# Objektorientierte Datenbanken



## siba (29. Sep 2006)

Arbeitet jemand von Euch mit Objektorientierten Datenbanken? Was für Erfahrungen habt Ihr dazu gemacht?


----------



## KSG9|sebastian (29. Sep 2006)

Habs mal n bissl angeschaut..hab damals db4o benutzt.
An sich recht komfortabel, aber oftmals ist es mit der Performance nicht so weit her, vor allem wenn du UPDATE oder DELETE-Rules über größere Objektstrukturen durchschleifen musst.


----------



## siba (29. Sep 2006)

Aber sollen objektorientierte Datenbanken nicht schneller und effektiver sein als relationale?


----------



## KSG9|sebastian (29. Sep 2006)

schau mal nach db4o, da haste glaub auch Performancetests.

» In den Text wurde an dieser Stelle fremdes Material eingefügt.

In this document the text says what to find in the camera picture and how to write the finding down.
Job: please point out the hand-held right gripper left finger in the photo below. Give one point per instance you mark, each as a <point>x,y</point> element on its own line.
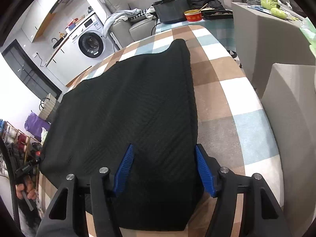
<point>126,167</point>

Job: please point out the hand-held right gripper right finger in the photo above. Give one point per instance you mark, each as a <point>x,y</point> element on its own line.
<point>203,170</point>

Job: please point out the black knitted sweater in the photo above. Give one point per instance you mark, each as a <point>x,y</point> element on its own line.
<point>128,108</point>

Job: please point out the person's left hand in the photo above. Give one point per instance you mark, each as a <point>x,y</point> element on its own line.
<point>30,187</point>

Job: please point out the colourful plastic bag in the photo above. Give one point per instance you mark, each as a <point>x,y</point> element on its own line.
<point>45,136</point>

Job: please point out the wooden shoe rack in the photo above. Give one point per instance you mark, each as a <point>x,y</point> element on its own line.
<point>14,130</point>

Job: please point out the purple bag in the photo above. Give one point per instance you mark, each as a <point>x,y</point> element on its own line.
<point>35,127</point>

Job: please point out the woven laundry basket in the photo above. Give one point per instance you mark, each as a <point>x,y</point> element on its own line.
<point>48,108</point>

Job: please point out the dark glass door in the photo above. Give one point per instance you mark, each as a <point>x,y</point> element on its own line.
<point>27,71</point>

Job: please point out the grey padded box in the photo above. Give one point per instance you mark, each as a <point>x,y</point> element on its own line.
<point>293,128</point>

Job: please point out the white kitchen counter cabinets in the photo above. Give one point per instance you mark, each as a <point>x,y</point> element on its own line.
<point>66,64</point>

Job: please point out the white washing machine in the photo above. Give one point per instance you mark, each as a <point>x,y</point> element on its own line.
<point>91,43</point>

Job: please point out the black kitchen faucet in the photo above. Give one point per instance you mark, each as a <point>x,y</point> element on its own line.
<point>53,41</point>

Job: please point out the grey sofa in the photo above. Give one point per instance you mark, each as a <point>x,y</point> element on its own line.
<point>138,30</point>

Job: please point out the grey cabinet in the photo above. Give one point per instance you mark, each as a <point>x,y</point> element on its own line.
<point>266,47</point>

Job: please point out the teal checked tablecloth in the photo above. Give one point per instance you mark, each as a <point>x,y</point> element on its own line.
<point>217,32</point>

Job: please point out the light grey garment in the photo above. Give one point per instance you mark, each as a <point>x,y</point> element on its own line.
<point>116,17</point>

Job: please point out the houndstooth cushion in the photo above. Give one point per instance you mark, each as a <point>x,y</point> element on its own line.
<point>138,16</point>

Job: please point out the red and gold bowl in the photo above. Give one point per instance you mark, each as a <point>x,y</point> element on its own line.
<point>193,16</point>

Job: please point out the black food tray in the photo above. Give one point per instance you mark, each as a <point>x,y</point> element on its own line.
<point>217,14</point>

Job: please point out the white grey cloth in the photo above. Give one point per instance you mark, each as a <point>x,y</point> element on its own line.
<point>150,12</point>

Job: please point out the black cooker pot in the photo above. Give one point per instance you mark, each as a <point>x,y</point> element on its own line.
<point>172,11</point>

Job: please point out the wooden chopsticks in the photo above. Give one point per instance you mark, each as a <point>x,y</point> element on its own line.
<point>205,7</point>

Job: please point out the black range hood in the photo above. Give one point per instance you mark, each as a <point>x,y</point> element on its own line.
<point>63,0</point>

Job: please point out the green toy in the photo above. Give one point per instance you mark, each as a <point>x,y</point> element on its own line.
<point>279,13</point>

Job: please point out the green plastic bag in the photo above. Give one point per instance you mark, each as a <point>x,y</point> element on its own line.
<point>308,30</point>

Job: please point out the green toy figure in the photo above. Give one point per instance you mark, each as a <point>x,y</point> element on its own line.
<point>270,0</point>

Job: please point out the white wall cabinets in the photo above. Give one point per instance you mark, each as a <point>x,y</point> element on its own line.
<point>37,22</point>

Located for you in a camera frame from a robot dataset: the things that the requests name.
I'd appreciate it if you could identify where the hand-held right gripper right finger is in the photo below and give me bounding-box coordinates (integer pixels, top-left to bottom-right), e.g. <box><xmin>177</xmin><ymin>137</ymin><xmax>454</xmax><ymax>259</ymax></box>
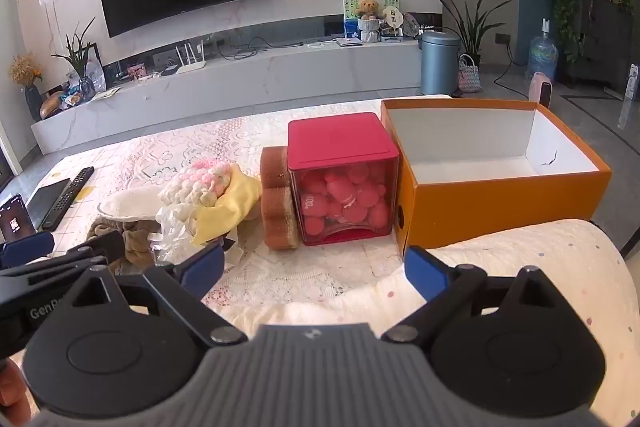
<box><xmin>381</xmin><ymin>246</ymin><xmax>566</xmax><ymax>348</ymax></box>

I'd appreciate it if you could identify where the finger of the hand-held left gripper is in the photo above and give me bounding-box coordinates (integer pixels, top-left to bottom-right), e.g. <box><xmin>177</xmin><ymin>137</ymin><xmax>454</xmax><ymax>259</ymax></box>
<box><xmin>0</xmin><ymin>232</ymin><xmax>55</xmax><ymax>269</ymax></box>
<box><xmin>0</xmin><ymin>231</ymin><xmax>125</xmax><ymax>292</ymax></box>

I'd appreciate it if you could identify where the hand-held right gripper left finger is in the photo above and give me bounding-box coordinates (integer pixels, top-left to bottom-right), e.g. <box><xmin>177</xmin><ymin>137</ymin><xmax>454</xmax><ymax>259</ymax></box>
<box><xmin>70</xmin><ymin>243</ymin><xmax>248</xmax><ymax>348</ymax></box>

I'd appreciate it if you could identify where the brown plush towel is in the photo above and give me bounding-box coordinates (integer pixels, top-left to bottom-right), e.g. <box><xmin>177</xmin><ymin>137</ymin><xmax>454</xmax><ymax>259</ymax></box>
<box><xmin>86</xmin><ymin>217</ymin><xmax>161</xmax><ymax>275</ymax></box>

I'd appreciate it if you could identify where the clear plastic bag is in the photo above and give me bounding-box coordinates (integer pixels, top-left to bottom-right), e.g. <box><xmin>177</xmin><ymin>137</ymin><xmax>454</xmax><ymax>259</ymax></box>
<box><xmin>150</xmin><ymin>204</ymin><xmax>246</xmax><ymax>270</ymax></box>

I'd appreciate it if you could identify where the yellow cloth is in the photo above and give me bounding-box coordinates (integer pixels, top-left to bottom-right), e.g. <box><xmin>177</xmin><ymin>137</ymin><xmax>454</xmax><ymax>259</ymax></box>
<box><xmin>192</xmin><ymin>162</ymin><xmax>263</xmax><ymax>247</ymax></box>

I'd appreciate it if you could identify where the pink white crochet bouquet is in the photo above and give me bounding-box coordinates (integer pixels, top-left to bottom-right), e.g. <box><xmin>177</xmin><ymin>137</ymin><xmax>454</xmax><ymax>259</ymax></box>
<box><xmin>158</xmin><ymin>159</ymin><xmax>233</xmax><ymax>220</ymax></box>

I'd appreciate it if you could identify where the orange cardboard box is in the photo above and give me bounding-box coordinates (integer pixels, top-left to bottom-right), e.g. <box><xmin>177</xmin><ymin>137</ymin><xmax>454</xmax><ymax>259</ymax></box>
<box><xmin>380</xmin><ymin>99</ymin><xmax>613</xmax><ymax>260</ymax></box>

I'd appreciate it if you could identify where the person's left hand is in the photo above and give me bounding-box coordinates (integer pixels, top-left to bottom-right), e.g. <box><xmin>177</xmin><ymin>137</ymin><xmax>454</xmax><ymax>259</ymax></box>
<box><xmin>0</xmin><ymin>358</ymin><xmax>34</xmax><ymax>427</ymax></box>

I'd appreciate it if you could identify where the black smartphone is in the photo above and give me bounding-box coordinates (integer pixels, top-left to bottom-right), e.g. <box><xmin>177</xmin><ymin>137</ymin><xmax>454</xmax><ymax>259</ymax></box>
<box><xmin>0</xmin><ymin>193</ymin><xmax>38</xmax><ymax>244</ymax></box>

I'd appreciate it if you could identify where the black flat box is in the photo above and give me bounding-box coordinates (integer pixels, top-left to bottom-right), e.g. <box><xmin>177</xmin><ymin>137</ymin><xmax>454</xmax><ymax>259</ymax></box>
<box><xmin>25</xmin><ymin>178</ymin><xmax>71</xmax><ymax>228</ymax></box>

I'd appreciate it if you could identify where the black remote control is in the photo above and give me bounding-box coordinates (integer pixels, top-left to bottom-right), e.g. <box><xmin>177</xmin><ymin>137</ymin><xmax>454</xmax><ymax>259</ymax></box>
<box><xmin>39</xmin><ymin>167</ymin><xmax>96</xmax><ymax>230</ymax></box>

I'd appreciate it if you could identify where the pink lace tablecloth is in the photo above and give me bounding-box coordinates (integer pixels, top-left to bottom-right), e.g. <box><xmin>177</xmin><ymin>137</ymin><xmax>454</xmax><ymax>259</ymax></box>
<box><xmin>25</xmin><ymin>94</ymin><xmax>453</xmax><ymax>308</ymax></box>

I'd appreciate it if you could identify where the cream dotted quilt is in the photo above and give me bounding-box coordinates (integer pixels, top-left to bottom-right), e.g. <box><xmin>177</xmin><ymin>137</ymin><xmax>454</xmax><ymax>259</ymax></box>
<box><xmin>220</xmin><ymin>218</ymin><xmax>640</xmax><ymax>408</ymax></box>

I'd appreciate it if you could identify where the dark vase with dried flowers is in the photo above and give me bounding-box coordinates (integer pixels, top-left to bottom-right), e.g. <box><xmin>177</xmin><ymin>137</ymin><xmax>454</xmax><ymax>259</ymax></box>
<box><xmin>8</xmin><ymin>53</ymin><xmax>46</xmax><ymax>122</ymax></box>

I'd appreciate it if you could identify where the brown snack bag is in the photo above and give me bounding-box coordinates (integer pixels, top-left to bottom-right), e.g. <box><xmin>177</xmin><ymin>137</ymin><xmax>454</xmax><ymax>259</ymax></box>
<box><xmin>40</xmin><ymin>91</ymin><xmax>68</xmax><ymax>120</ymax></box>

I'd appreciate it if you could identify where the red cube box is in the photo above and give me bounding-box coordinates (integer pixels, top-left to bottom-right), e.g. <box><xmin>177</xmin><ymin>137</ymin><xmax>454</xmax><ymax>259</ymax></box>
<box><xmin>287</xmin><ymin>112</ymin><xmax>401</xmax><ymax>247</ymax></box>

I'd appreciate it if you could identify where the green plant in glass vase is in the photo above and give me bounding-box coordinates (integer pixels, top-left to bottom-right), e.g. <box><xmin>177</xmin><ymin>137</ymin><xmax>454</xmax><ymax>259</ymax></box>
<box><xmin>51</xmin><ymin>17</ymin><xmax>98</xmax><ymax>102</ymax></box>

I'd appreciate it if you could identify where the white marble tv console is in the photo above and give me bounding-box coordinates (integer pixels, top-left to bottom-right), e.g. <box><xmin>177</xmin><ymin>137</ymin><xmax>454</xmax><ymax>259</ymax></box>
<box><xmin>30</xmin><ymin>38</ymin><xmax>426</xmax><ymax>155</ymax></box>

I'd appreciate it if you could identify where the woven basket bag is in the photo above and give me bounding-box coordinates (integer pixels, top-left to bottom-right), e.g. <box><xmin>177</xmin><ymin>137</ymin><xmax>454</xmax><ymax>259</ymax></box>
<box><xmin>457</xmin><ymin>54</ymin><xmax>482</xmax><ymax>94</ymax></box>

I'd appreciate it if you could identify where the white router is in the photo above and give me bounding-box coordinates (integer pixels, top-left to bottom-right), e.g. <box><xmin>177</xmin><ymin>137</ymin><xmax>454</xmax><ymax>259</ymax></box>
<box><xmin>175</xmin><ymin>39</ymin><xmax>207</xmax><ymax>74</ymax></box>

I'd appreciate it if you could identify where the blue grey trash can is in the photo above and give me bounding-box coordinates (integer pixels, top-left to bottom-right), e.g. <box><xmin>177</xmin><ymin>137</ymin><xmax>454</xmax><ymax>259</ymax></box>
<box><xmin>419</xmin><ymin>31</ymin><xmax>461</xmax><ymax>96</ymax></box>

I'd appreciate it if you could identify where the pink heater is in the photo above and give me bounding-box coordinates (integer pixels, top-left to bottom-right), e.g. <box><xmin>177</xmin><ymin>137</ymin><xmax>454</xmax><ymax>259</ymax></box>
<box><xmin>528</xmin><ymin>72</ymin><xmax>553</xmax><ymax>108</ymax></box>

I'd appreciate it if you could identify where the tall leafy floor plant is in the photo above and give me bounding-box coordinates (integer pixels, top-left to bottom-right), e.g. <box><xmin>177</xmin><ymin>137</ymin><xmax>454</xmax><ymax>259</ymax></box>
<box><xmin>432</xmin><ymin>0</ymin><xmax>511</xmax><ymax>68</ymax></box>

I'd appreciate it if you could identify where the blue water bottle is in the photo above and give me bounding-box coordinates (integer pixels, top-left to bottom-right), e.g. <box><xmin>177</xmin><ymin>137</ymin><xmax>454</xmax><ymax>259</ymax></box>
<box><xmin>529</xmin><ymin>18</ymin><xmax>559</xmax><ymax>81</ymax></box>

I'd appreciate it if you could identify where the teddy bear bouquet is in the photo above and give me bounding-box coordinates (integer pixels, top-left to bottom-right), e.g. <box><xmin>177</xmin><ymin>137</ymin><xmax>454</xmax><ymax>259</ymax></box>
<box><xmin>356</xmin><ymin>0</ymin><xmax>382</xmax><ymax>44</ymax></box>

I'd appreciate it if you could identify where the round paddle fan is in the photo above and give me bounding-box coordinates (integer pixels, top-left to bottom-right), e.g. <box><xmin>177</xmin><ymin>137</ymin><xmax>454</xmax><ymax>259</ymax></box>
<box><xmin>382</xmin><ymin>5</ymin><xmax>405</xmax><ymax>38</ymax></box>

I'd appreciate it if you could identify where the dark cabinet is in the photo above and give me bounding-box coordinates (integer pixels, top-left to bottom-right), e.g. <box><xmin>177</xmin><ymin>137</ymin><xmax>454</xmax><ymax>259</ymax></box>
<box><xmin>552</xmin><ymin>0</ymin><xmax>636</xmax><ymax>88</ymax></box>

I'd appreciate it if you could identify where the black floor cable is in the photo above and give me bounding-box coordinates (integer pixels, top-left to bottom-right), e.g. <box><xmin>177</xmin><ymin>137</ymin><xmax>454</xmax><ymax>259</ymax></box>
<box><xmin>494</xmin><ymin>41</ymin><xmax>532</xmax><ymax>100</ymax></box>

Ich hab noch net intensiv damit gearbeitet weil ne relationale DB mit nem OR-Mappingtool eigentlich meine Ansprüche erfüllt


----------



## hupfdule (29. Sep 2006)

Also gleich auf der Eingangsseite haben sie nen in Bezug auf Performance schon recht große Töne:



> db4o 55x Faster than Hibernate in OO7 Benchmark



Auch, wenn das sicherlich übertrieben ist und nur in Extremsituationen so sein wird, scheint die Grundaussage der besseren Performance ja schon da zu sein. Ob das nun allgemeingültig ist, weiß ich nicht. Habe mit reinen Objektdatenbanken noch keine Erfahrungen. Welche gibt es denn noch?


----------